EXERCISE → Pull each line containing "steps" out of the listing below.

DATA EXTRACT →
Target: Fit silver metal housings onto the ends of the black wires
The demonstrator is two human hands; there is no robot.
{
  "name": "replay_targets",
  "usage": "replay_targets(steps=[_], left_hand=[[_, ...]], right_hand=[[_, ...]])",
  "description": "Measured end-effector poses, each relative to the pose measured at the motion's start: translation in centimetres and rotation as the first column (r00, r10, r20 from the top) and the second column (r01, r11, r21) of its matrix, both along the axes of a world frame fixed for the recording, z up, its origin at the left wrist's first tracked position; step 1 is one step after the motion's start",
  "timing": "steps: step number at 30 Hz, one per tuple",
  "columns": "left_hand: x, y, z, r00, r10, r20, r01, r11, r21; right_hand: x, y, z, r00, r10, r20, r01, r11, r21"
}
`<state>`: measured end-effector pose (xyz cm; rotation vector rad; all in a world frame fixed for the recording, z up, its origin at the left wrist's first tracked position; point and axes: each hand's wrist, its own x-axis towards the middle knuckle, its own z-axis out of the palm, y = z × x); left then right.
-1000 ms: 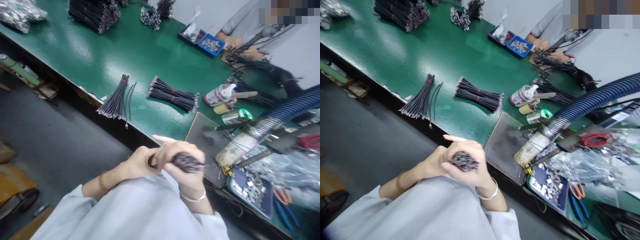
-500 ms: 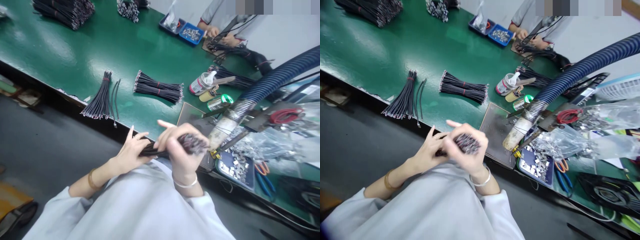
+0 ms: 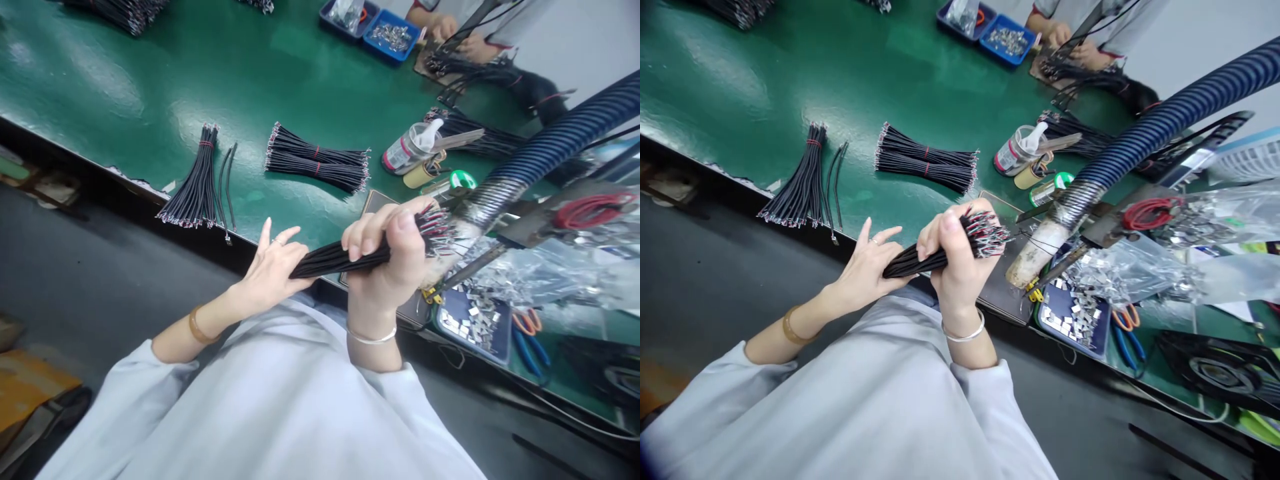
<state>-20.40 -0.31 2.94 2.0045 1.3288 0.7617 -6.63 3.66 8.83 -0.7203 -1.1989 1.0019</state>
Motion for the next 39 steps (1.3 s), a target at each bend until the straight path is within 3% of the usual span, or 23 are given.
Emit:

RESPONSE BELOW →
  "usage": "replay_targets(steps=[_], left_hand=[[_, ...]], right_hand=[[_, ...]])",
  "timing": "steps: step number at 30 Hz, one per tuple",
Motion for the next 39 steps (1.3 s), a target at each bend until the straight path is within 3% of the usual span, or 23 are given.

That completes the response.